Medical Advisory Board

Dr. Buss
Dr. Buss is a board certified orthopaedic surgeon specializing in disorders of the shoulder and elbow. He is the founder of Sports & Orthopaedic Specialists. His past academic affiliations with the University of Minnesota include Associate Professor in the Department of Orthopaedics, Associate Professor in the Department of Family Medicine, and Director of Shoulder Services for the Department of Orthopaedics.

Dr. Buss earned his Doctor of Medicine from the University of Minnesota in 1983. After completing his residency at the Hospital for Special Surgery (a prestigious specialty hospital) through Cornell University Medical Center in New York City, he sought additional training through a Fellowship program in the areas of shoulder and sports medicine. He is certified by the American Board of Orthopaedic Surgeons, and is a member of the American Academy of Orthopaedic Surgeons. Other academic affiliations include membership in the American Shoulder and Elbow Society, the Association of Bone and Joint Surgeons, and the American Orthopaedic Society for Sports Medicine.

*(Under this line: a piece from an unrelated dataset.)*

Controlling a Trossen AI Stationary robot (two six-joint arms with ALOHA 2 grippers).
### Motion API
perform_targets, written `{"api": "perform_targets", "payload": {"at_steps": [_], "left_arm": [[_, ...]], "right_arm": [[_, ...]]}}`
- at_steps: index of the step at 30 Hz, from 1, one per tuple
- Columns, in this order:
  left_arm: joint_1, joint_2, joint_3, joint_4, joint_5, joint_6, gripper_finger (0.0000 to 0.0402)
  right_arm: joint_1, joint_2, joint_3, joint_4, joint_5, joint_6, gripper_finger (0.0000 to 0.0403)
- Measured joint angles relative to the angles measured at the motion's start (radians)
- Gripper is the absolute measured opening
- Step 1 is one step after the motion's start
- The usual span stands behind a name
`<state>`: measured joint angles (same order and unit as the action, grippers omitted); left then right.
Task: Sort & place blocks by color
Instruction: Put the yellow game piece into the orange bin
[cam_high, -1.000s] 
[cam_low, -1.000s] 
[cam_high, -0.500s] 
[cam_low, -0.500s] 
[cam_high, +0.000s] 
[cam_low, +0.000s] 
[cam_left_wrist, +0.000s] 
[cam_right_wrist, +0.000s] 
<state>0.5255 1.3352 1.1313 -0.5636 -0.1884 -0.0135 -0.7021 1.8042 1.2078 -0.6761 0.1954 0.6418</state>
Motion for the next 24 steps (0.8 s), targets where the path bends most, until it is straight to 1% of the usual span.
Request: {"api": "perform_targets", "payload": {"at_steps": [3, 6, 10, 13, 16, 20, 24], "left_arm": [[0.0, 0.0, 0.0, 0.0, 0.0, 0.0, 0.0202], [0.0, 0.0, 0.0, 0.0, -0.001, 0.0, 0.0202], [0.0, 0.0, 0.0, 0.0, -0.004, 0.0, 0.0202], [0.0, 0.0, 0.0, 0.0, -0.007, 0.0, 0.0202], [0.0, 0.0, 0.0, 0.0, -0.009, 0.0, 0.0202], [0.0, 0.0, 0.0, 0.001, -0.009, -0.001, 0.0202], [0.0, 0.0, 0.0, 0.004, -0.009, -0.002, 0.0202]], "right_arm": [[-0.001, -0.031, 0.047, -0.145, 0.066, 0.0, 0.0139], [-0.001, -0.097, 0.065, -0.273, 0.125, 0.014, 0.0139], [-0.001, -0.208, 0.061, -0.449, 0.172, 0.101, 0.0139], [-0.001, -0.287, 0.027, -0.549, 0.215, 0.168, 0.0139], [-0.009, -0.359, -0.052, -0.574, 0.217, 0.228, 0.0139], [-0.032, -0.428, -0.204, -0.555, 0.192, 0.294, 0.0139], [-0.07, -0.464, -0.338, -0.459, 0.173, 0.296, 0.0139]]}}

Dr. Buss served as team physician for the Minnesota Twins from 1990 – 2012. He is an orthopaedic consultant to the University of Minnesota varsity athletes, Macalester College and Northshore Gymnastics. He was the medical director for the 1991 U.S. National Figure Skating and the 1998 World’s Figure Skating Championships.

Dr. Buss is the author of numerous papers and book chapters. He lectures nationally and internationally and has taught a variety of medical courses. His expertise includes topics such as open and arthroscopic shoulder surgery, impingement syndrome, the evaluation and management of elbow pain as well as shoulder problems in sports medicine, total shoulder replacement, acromioplasty techniques and the clinical presentation and surgical treatment of supraglenoid cysts.

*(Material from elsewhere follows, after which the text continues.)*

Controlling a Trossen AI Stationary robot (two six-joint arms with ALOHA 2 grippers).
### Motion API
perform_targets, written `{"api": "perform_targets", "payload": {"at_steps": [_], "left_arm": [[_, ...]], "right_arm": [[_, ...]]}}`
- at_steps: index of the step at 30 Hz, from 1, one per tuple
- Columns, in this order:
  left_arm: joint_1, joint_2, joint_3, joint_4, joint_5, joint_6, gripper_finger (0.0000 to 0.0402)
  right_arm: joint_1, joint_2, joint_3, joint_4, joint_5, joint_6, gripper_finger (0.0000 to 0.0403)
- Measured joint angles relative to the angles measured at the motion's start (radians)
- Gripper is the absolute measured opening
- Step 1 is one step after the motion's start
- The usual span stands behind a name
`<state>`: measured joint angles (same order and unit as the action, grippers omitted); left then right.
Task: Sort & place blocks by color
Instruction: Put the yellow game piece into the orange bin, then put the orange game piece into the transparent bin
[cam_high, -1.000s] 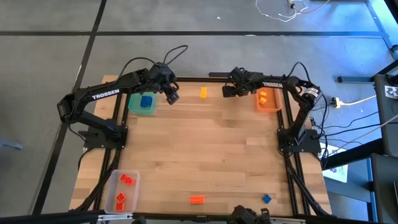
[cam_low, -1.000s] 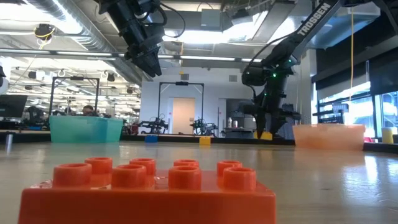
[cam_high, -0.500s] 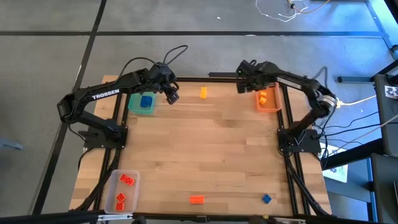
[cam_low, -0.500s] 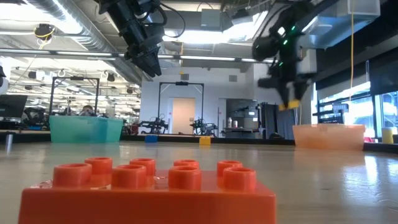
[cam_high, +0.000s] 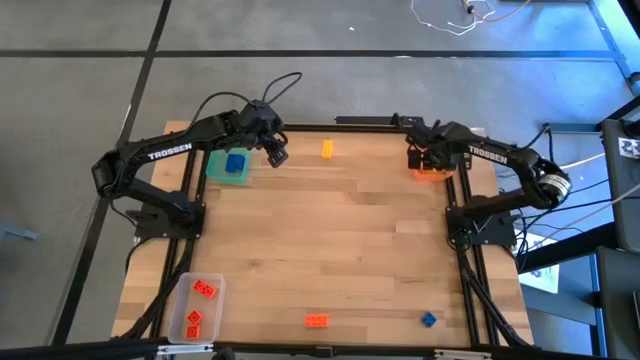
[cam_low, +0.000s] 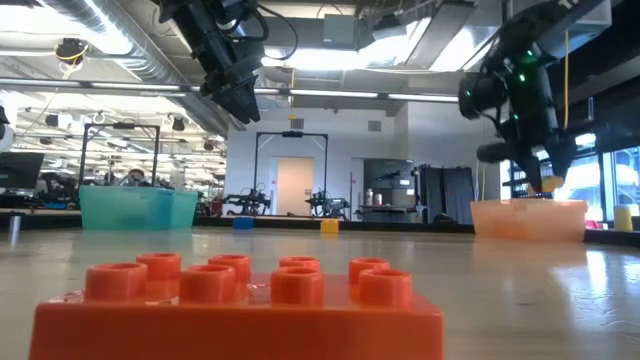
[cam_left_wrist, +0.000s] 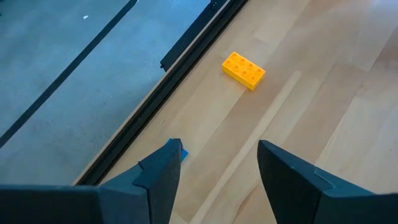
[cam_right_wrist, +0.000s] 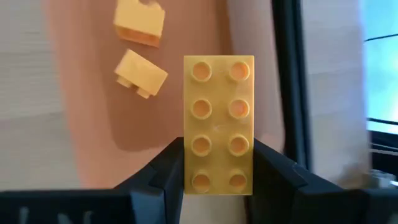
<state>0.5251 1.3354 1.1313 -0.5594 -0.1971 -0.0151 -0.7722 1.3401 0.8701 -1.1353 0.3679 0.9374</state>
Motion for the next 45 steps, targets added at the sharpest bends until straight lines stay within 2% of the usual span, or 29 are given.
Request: {"api": "perform_targets", "payload": {"at_steps": [6, 13, 19, 24, 31, 38, 42, 45], "left_arm": [[0.0, 0.0, 0.0, 0.0, 0.0, -0.003, 0.0202], [0.0, 0.0, 0.0, 0.0, 0.0, -0.003, 0.0202], [0.0, 0.0, 0.0, 0.0, 0.0, -0.003, 0.0202], [0.0, 0.0, 0.0, 0.0, 0.001, -0.003, 0.0202], [0.0, 0.0, 0.0, 0.0, 0.001, -0.026, 0.0202], [0.004, 0.0, 0.0, -0.001, 0.008, -0.043, 0.0202], [0.005, 0.0, 0.0, -0.015, 0.065, -0.004, 0.0202], [0.004, 0.0, 0.0, -0.03, 0.179, 0.037, 0.0202]], "right_arm": [[-0.053, -0.003, -0.13, 0.157, -0.027, -0.028, 0.0139], [-0.065, -0.003, -0.158, 0.209, -0.053, -0.051, 0.0145], [-0.065, -0.003, -0.158, 0.209, -0.051, -0.021, 0.0249], [-0.065, -0.003, -0.153, 0.197, -0.064, 0.003, 0.0281], [-0.064, -0.003, -0.053, 0.151, -0.086, -0.007, 0.0271], [-0.019, -0.003, 0.12, 0.131, -0.185, -0.072, 0.0266], [0.037, -0.003, 0.196, 0.132, -0.182, -0.227, 0.0266], [0.077, -0.003, 0.24, 0.134, -0.182, -0.379, 0.0266]]}}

His research can be found in such publications as the Journal of Bone and Joint Surgery, the American Journal of Sports Medicine, and the Journal of Shoulder and Elbow Surgery, and various academic textbooks. He is also a professional consultant reviewer for the American Journal of Sports Medicine and the Journal of Shoulder and Elbow Surgery.

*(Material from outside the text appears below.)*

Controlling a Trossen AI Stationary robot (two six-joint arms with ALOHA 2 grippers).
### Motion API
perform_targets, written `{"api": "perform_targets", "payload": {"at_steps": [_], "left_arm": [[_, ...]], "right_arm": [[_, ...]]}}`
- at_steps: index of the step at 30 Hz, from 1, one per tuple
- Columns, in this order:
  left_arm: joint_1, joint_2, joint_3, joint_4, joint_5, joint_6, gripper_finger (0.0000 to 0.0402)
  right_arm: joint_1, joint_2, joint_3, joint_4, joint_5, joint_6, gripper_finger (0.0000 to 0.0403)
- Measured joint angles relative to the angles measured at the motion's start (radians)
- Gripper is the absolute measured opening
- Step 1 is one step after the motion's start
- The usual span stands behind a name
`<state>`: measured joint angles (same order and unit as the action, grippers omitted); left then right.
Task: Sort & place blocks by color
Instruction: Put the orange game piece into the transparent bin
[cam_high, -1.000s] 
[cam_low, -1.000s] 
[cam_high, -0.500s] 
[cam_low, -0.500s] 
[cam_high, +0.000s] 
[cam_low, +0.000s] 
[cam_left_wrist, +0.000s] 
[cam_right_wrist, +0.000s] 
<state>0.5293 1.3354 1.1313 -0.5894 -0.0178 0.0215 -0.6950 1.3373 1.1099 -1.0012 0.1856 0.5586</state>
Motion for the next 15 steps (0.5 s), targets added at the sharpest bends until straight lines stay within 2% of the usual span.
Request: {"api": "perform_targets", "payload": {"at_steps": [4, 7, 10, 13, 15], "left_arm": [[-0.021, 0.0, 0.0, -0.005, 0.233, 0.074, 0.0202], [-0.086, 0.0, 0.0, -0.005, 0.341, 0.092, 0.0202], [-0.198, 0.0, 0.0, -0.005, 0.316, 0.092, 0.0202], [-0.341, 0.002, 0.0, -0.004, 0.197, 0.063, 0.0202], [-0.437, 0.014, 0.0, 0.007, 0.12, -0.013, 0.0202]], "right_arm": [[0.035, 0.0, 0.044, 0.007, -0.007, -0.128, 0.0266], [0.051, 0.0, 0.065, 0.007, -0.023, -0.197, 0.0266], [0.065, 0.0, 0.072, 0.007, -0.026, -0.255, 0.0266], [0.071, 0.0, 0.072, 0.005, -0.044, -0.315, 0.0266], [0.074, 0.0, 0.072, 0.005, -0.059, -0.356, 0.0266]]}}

Dr. Buss has practiced medicine in the Twin Cities since 1989 and founded Sports & Orthopaedic Specialists in 1999.

Dr. Ramaiah Muthyala
Dr. Ramaiah Muthyala holds Ph.D (Natural Products), Ph.D. (Heterocyclic Chemistry) and MBA (International Management). He is Fellow of Royal Society of Chemistry. Among other awards, he received SC Amita award from the Indian Chemical Society. He has been editor or and coeditor of books, book chapters and has been in editorial boards of ARKIVOC, Mini-reviews in Medicinal Chemistry. For the last 12 years, Dr. Muthyala has been at the University of Minnesota where he was Associate Director, Center for Drug Design, and Associate Director (pre-clinical development) Center for Orphan Drug Research. He is also Associate Professor, Department of Experimental Clinical Pharmacology and Adjunct Professor, Department of Medicine. His research interests focused in rare diseases – the discovery and development of therapeutics for drug resistant bacterial infections, neurological diseases such as SCA1 and hemoglobinopathy such sickle cell disease. In his research, drug repositioning takes major emphasis to discovering drug leads.